• [Task requirements] Count up the lines below containing the word "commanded", and give the result with no other words.

• [Data section]
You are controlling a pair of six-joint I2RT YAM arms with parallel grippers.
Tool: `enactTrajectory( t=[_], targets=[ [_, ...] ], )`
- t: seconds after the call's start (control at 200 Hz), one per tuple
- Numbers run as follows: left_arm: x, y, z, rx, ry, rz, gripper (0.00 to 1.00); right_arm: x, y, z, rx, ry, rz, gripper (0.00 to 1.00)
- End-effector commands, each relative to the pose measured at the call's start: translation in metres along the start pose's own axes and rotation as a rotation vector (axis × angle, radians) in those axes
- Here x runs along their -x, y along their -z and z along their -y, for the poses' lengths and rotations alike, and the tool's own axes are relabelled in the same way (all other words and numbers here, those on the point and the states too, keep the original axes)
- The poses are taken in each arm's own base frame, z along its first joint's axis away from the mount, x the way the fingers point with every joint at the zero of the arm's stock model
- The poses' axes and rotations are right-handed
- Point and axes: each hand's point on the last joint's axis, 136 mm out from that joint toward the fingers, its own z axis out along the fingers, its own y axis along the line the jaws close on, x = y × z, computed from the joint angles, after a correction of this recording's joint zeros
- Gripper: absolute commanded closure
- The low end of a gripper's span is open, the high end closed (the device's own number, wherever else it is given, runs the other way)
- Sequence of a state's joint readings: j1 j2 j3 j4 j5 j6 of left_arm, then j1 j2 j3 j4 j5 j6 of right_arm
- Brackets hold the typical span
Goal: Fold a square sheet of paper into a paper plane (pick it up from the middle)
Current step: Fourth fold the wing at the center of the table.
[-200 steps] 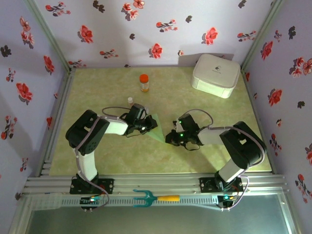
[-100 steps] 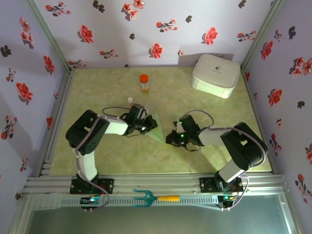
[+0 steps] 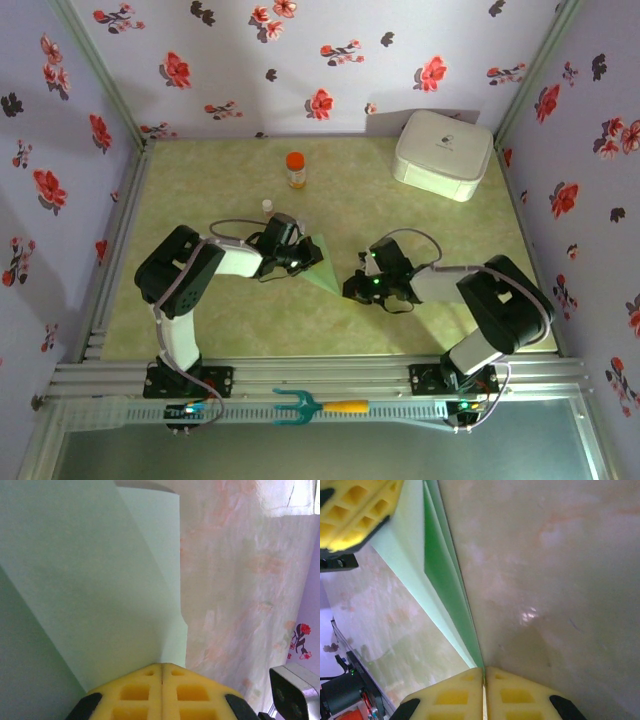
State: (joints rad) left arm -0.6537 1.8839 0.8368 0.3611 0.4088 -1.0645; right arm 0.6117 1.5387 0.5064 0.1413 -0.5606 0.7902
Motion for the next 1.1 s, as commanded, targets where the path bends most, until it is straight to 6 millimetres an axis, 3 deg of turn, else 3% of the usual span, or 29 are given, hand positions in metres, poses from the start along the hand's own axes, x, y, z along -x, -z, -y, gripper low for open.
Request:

• [Answer below] 2